Task
Lines before the one containing "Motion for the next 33" are not wanted. Transcribe that line and all after it exactly, to the end of the entries.

Items from a data source
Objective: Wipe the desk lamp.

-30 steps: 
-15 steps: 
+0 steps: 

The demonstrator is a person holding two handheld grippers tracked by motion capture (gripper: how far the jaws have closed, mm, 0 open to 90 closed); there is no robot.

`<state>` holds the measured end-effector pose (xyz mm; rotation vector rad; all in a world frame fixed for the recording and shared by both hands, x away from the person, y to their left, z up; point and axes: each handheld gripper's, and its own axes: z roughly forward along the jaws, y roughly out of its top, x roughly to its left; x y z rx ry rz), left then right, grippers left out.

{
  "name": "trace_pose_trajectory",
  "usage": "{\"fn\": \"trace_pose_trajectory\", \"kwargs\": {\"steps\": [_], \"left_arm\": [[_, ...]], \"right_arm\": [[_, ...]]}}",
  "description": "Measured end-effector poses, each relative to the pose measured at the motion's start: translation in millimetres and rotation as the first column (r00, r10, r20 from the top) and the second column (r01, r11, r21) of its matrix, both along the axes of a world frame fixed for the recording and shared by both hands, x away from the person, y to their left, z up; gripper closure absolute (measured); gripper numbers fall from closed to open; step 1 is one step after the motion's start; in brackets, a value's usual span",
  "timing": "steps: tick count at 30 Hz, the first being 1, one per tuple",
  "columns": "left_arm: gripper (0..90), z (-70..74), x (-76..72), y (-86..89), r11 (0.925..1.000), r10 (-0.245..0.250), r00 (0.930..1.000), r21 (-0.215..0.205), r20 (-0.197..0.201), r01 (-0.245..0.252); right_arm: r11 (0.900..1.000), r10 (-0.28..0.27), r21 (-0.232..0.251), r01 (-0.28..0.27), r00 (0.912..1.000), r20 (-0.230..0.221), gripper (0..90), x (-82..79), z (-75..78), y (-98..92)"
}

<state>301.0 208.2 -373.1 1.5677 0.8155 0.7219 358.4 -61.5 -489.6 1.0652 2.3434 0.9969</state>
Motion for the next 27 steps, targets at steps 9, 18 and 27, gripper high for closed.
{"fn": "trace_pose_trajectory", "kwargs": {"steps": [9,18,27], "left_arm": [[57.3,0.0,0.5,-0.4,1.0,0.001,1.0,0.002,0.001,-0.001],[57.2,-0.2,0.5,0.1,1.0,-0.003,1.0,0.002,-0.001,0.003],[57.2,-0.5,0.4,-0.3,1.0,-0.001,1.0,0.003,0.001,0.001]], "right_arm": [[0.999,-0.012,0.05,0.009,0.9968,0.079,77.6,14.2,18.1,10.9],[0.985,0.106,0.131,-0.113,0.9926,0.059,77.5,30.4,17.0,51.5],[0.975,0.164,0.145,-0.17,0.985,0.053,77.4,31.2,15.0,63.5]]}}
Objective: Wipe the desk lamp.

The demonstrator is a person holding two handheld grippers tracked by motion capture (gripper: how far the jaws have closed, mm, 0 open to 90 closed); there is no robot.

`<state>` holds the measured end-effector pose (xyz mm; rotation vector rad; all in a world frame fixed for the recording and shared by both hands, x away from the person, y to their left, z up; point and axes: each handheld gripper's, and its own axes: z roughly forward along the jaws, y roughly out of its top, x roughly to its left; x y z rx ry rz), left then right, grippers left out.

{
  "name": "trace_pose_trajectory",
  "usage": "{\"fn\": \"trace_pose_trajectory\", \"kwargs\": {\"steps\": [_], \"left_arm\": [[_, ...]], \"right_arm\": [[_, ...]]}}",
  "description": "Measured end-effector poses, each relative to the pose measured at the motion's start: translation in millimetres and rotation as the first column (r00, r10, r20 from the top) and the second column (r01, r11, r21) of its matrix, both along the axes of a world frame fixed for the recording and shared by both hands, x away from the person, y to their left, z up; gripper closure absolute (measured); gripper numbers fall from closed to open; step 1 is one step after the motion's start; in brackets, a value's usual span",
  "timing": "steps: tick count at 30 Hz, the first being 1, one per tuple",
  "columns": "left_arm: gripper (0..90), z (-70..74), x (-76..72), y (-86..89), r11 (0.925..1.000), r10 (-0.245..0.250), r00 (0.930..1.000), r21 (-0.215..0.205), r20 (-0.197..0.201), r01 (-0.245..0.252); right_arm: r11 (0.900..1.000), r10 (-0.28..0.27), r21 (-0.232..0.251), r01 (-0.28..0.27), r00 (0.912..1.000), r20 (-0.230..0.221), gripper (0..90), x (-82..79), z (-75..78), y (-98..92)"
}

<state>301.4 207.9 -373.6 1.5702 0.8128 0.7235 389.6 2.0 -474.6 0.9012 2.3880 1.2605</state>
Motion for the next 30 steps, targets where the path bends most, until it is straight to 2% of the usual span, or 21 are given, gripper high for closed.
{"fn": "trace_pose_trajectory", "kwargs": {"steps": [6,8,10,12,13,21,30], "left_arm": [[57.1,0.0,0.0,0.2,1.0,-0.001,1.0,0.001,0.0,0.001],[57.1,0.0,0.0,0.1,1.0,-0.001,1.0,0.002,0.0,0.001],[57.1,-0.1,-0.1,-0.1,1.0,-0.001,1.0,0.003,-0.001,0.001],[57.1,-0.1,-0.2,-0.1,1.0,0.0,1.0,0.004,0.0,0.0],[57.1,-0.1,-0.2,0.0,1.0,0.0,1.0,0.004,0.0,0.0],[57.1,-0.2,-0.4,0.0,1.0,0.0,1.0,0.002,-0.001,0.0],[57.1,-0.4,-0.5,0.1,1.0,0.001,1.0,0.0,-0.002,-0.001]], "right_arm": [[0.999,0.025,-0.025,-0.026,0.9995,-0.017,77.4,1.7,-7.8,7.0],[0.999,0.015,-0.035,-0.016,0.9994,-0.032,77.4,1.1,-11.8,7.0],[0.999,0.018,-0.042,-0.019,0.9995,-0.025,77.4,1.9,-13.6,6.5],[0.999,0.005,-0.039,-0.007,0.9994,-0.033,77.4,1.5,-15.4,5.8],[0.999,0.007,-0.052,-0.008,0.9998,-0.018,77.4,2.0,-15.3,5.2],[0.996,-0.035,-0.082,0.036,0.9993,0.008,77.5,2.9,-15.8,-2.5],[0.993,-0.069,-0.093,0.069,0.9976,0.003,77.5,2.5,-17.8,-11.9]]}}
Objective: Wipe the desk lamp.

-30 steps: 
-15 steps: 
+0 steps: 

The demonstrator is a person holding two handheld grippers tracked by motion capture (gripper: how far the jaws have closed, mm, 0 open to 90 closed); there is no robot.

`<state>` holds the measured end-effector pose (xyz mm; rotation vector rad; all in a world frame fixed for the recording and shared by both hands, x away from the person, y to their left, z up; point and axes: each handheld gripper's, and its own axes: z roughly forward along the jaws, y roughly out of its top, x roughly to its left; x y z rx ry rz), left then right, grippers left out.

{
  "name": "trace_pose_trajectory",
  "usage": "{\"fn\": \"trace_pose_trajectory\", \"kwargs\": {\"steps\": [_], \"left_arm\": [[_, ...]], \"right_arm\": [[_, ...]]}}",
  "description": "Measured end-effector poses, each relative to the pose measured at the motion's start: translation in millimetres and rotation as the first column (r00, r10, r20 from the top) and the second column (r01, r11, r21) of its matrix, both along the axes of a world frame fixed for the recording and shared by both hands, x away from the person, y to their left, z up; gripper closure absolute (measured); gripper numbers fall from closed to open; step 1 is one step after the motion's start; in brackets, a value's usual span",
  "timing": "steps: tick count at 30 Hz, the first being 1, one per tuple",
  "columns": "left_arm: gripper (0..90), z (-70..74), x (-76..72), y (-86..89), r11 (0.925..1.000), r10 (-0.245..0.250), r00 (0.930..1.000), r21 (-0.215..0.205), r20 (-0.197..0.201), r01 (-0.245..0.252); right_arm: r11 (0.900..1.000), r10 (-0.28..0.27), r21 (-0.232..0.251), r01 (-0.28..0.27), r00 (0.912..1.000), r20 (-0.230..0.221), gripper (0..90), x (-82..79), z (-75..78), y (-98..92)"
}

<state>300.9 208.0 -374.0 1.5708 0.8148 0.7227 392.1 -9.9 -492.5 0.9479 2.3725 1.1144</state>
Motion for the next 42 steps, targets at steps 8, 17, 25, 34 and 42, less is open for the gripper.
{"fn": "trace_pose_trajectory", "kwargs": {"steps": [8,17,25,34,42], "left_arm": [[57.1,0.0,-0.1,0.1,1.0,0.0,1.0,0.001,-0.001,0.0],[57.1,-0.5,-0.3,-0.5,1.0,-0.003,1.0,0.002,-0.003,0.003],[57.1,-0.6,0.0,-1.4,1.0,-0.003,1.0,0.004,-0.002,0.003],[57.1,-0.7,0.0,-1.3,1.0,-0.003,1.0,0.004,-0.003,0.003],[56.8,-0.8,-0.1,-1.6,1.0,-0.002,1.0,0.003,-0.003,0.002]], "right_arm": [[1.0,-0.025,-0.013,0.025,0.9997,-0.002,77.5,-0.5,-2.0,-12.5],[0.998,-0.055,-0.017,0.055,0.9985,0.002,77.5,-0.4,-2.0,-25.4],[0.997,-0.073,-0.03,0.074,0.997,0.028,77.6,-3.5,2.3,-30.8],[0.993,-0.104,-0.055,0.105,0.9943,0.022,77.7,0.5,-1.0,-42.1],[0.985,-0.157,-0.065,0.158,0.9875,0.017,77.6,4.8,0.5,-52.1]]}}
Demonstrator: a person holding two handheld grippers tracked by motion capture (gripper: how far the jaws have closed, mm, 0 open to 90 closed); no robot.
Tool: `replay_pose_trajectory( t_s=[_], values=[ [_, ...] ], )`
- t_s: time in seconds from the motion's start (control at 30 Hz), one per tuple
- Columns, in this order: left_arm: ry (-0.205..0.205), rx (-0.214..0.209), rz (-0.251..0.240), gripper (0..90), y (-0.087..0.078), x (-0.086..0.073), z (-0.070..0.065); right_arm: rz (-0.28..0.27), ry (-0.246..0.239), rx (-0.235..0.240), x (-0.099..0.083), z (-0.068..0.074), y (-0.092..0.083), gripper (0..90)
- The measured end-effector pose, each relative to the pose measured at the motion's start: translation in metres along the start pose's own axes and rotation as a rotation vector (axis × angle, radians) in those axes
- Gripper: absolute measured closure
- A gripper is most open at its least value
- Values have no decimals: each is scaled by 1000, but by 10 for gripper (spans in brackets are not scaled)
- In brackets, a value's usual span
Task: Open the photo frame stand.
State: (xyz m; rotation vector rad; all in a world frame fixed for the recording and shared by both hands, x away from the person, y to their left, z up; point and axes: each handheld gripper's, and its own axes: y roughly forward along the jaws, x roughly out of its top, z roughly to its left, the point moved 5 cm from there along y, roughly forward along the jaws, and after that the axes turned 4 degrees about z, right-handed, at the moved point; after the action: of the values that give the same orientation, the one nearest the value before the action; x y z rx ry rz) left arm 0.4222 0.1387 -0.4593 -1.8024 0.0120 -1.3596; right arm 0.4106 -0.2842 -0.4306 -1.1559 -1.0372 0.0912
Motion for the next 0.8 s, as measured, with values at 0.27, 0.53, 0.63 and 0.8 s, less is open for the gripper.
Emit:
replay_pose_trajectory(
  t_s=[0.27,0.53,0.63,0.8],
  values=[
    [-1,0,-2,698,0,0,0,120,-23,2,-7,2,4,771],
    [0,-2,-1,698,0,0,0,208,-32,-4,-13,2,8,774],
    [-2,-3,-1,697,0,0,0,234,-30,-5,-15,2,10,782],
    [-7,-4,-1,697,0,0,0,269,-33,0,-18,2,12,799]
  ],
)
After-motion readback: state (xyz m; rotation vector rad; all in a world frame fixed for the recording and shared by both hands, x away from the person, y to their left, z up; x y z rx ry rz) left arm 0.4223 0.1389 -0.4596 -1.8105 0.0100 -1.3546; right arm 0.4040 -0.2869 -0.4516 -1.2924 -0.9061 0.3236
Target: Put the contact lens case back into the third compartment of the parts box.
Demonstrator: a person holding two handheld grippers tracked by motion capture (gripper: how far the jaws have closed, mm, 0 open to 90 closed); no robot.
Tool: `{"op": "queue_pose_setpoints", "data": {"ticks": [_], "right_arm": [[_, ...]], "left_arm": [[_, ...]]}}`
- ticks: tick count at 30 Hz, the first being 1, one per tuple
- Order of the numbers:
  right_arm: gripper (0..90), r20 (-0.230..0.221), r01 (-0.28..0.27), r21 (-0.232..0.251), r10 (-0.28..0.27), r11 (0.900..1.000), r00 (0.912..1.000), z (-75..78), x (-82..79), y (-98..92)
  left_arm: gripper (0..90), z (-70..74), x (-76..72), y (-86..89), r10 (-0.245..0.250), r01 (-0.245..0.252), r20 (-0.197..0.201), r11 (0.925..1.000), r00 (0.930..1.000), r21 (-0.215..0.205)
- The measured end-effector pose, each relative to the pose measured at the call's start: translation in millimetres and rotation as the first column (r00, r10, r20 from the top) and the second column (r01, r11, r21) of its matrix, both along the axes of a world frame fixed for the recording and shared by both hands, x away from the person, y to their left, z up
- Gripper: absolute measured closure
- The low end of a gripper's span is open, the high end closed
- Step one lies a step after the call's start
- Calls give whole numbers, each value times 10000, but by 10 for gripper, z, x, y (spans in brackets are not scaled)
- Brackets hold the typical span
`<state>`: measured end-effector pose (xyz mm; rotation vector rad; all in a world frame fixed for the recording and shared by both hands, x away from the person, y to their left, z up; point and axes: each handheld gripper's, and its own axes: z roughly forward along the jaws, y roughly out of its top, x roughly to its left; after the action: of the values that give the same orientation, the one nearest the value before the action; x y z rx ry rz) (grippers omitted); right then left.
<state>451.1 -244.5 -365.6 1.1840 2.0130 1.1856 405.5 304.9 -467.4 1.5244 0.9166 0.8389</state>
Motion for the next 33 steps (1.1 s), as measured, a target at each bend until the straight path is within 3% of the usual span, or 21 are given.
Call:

Output of the task
Motion for the next 33 steps (1.1 s), as measured, a target at each bend until the straight path is within 3% of the usual span, or 21 are given.
Call:

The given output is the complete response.